His bride, who grew up in London and Oxfordshire, has worked in the sustainable food and drinks industry, most recently at London-based artisanal food company Belazu. The couple are said to have chosen the wedding venue for its beauty and because of the personal connection to the duke, whose family home Eaton Hall is nearby. William and Harry were both ushers at the wedding of his sister Lady Tamara Grosvenor at the cathedral in 2004.

Olivia Henson and Hugh Grosvenor, the Duke of Westminster leave Chester Cathedral after their wedding
Olivia Henson and Hugh Grosvenor, the Duke of Westminster leave Chester Cathedral after their wedding -Credit:Peter Byrne/PA Wire

A spokesman for the duke and Ms Henson said: "This is an incredibly special day for the Duke and Miss Henson and they are very much looking forward to the service. It means a lot to them to marry in Chester Cathedral, especially given the Grosvenor family's long and close personal connection to both the Cathedral and the city of Chester.

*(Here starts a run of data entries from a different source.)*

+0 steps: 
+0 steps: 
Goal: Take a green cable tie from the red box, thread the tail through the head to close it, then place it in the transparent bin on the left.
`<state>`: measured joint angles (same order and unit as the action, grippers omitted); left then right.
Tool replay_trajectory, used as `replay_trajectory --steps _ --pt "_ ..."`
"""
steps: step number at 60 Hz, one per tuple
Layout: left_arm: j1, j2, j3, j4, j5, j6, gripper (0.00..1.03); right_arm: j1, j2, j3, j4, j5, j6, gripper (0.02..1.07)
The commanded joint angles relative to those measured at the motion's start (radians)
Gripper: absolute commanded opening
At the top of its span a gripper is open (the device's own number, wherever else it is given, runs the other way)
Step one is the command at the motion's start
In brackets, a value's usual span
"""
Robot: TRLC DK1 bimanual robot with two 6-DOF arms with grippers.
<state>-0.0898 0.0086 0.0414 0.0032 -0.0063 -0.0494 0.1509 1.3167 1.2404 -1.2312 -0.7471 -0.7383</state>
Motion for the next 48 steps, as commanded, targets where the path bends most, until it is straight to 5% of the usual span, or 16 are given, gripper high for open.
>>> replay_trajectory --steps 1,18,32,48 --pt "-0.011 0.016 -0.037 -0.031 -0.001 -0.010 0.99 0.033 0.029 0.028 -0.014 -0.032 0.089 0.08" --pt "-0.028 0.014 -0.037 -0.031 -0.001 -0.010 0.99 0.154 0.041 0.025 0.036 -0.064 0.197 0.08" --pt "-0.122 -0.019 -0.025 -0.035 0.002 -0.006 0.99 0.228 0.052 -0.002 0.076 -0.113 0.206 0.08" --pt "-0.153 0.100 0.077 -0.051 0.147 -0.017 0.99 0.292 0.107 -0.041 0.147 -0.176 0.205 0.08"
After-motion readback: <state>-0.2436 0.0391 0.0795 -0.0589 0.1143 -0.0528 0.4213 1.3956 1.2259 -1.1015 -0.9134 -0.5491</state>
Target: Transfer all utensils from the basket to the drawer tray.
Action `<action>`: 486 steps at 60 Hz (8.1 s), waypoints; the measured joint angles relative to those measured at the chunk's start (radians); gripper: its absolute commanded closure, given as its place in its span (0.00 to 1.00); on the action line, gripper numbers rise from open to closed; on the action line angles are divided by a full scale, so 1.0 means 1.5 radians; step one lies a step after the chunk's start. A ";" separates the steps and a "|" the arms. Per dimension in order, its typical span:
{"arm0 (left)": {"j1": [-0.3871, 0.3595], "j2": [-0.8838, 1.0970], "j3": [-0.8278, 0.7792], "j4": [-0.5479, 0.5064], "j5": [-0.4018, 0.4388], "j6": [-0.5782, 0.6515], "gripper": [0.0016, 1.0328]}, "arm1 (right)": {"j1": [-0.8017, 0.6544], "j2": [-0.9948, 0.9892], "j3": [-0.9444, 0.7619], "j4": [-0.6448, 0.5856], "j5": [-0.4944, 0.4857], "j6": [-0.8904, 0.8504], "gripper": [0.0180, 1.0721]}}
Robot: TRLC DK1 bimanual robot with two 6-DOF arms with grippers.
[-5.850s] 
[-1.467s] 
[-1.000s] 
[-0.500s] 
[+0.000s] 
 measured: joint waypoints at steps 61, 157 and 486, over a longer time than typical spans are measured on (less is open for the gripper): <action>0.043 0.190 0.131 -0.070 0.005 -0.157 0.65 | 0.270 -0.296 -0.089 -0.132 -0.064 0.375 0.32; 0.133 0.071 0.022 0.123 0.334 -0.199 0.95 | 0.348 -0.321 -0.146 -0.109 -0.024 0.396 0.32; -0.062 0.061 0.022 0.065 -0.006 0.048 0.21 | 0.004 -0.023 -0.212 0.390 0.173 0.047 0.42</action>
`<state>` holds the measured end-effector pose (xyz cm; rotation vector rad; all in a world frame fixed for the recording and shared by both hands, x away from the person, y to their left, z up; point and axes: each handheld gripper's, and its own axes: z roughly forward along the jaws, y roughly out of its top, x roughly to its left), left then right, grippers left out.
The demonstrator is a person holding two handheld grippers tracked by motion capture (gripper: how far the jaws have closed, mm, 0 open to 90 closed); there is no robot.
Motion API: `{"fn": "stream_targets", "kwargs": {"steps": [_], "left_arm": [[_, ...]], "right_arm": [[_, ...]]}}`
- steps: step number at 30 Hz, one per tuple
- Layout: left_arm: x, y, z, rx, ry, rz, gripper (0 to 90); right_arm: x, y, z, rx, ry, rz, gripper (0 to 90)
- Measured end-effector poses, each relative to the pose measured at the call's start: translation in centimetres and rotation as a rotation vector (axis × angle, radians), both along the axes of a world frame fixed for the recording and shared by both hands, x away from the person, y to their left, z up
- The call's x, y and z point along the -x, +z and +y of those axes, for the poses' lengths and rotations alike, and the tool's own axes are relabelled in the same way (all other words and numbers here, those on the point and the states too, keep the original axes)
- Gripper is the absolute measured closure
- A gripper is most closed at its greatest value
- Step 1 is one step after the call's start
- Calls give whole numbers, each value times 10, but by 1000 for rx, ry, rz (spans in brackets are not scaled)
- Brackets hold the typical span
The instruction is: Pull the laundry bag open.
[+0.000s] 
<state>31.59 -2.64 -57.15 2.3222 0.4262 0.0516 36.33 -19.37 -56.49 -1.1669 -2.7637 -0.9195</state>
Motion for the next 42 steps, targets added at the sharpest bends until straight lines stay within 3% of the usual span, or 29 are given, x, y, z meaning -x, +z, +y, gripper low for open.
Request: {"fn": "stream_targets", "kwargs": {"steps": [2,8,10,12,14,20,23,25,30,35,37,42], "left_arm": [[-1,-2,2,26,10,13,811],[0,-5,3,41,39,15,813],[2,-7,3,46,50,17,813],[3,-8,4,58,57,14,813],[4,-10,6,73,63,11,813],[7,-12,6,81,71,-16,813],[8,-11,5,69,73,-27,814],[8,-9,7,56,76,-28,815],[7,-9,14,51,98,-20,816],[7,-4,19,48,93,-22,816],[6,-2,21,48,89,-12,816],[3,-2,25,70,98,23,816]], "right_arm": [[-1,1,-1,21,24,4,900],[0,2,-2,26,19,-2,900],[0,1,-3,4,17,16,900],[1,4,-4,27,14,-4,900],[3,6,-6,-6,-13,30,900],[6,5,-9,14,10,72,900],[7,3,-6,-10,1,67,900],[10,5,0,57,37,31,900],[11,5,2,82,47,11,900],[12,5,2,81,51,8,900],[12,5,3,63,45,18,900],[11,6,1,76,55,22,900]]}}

"The couple have also been moved by the messages of support they have received from around the region and are hugely grateful that people want to share in their happiness."

The spokesperson added: "The Duke and Miss Henson have taken a great deal of care in planning the wedding, putting their own personal stamp on all the arrangements and have made a conscious effort to involve local and regional suppliers in several aspects of the day."

Seasonal flowers for the ceremony were sourced from local growers and will be made into bouquets after the wedding, to be delivered to local charities, churches and organisations. The couple announced their engagement in April last year after being together for two years.

The Duke of Westminster became an instant billionaire when he inherited his title and control of the historic Grosvenor Estate aged 25, following the death of his father from a heart attack in 2016. His property company, Grosvenor Group, owns about 300 acres of land in Mayfair and Belgravia, as well as major city centre developments such as Liverpool's One shopping centre.